==== Stored data
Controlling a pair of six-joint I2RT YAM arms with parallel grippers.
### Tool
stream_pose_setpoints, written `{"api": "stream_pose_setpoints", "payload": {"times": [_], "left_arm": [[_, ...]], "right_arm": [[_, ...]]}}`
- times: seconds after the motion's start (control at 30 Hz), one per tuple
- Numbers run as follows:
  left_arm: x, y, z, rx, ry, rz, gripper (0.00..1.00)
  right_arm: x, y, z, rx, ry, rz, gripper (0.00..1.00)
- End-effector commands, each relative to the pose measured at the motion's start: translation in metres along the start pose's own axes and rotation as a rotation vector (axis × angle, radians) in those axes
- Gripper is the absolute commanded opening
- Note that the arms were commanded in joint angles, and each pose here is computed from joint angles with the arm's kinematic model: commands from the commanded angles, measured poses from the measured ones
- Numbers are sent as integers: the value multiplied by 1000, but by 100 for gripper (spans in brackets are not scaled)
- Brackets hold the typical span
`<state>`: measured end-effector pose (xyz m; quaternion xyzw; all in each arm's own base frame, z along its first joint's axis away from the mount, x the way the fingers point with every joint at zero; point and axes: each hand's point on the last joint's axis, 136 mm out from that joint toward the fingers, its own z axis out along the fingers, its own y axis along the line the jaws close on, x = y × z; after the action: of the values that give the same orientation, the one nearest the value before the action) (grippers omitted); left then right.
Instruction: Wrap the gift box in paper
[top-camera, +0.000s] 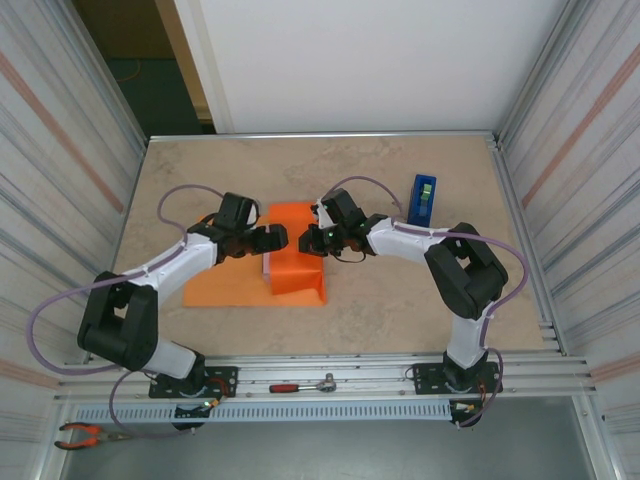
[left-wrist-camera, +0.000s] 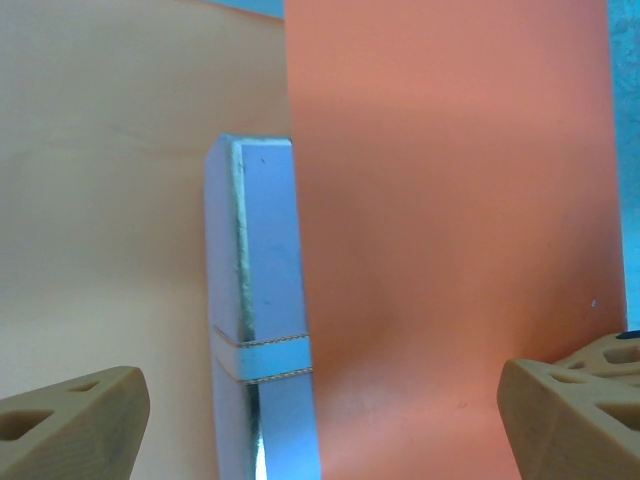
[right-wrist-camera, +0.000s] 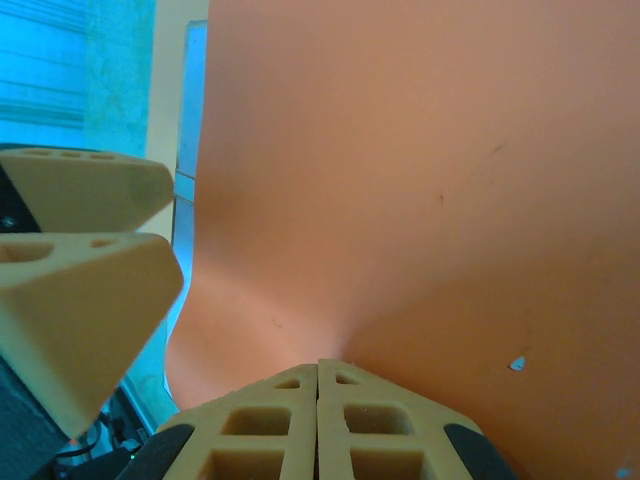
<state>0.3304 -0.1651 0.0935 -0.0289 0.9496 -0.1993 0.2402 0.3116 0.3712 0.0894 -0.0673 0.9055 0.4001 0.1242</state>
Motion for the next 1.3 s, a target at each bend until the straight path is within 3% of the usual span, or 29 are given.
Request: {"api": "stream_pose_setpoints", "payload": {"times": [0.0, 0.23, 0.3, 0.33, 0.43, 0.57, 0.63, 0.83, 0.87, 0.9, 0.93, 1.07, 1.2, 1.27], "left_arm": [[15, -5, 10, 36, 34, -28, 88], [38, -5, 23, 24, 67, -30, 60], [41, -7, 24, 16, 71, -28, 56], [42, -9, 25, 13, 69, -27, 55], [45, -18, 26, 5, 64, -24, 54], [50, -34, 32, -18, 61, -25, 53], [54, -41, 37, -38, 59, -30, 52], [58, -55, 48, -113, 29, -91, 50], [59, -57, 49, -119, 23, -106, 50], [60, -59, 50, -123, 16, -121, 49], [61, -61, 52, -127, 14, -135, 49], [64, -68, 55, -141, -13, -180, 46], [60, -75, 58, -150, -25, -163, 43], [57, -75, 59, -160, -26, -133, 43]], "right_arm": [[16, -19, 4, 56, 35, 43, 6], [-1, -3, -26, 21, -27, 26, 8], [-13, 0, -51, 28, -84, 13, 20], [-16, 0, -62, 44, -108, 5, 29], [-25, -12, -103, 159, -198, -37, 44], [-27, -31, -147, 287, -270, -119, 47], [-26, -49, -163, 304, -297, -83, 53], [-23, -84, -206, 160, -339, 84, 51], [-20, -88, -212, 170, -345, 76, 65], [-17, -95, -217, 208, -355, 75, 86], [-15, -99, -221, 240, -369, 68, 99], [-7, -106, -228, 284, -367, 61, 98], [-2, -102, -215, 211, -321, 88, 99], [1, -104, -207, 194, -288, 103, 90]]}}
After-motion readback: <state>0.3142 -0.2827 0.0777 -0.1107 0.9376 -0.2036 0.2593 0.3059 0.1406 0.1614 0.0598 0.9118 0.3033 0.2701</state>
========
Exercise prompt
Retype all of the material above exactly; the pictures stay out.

Exercise answer
Controlling a pair of six-joint I2RT YAM arms with parallel grippers.
### Tool
stream_pose_setpoints, written `{"api": "stream_pose_setpoints", "payload": {"times": [_], "left_arm": [[_, ...]], "right_arm": [[_, ...]]}}`
- times: seconds after the motion's start (control at 30 Hz), one per tuple
- Numbers run as follows:
  left_arm: x, y, z, rx, ry, rz, gripper (0.00..1.00)
  right_arm: x, y, z, rx, ry, rz, gripper (0.00..1.00)
- End-effector commands, each relative to the pose measured at the motion's start: translation in metres along the start pose's own axes and rotation as a rotation vector (axis × angle, radians) in those axes
- Gripper is the absolute commanded opening
- Note that the arms were commanded in joint angles, and each pose here is computed from joint angles with the arm's kinematic model: commands from the commanded angles, measured poses from the measured ones
- Numbers are sent as integers: the value multiplied by 1000, but by 100 for gripper (spans in brackets are not scaled)
- Brackets hold the typical span
`<state>`: measured end-effector pose (xyz m; quaternion xyzw; all in each arm's own base frame, z along its first joint's axis away from the mount, x the way the fingers point with every joint at zero; point and axes: each hand's point on the last joint's axis, 136 mm out from that joint toward the fingers, its own z axis out along the fingers, its own y axis along the line the jaws close on, x = y × z; after the action: of the values that give the same orientation, the one nearest the value before the action) (grippers omitted); left then right.
Instruction: Wrap the gift box in paper
[top-camera, +0.000s] 
[left-wrist-camera, +0.000s] 
[right-wrist-camera, +0.000s] 
<state>0.3304 -0.1651 0.0935 -0.0289 0.9496 -0.1993 0.2402 0.3116 0.3712 0.0894 -0.0673 0.9055 0.4001 0.1242</state>
Motion for the next 1.3 s, a target at each bend until the straight path is within 3% of the usual span, or 29 are given.
Request: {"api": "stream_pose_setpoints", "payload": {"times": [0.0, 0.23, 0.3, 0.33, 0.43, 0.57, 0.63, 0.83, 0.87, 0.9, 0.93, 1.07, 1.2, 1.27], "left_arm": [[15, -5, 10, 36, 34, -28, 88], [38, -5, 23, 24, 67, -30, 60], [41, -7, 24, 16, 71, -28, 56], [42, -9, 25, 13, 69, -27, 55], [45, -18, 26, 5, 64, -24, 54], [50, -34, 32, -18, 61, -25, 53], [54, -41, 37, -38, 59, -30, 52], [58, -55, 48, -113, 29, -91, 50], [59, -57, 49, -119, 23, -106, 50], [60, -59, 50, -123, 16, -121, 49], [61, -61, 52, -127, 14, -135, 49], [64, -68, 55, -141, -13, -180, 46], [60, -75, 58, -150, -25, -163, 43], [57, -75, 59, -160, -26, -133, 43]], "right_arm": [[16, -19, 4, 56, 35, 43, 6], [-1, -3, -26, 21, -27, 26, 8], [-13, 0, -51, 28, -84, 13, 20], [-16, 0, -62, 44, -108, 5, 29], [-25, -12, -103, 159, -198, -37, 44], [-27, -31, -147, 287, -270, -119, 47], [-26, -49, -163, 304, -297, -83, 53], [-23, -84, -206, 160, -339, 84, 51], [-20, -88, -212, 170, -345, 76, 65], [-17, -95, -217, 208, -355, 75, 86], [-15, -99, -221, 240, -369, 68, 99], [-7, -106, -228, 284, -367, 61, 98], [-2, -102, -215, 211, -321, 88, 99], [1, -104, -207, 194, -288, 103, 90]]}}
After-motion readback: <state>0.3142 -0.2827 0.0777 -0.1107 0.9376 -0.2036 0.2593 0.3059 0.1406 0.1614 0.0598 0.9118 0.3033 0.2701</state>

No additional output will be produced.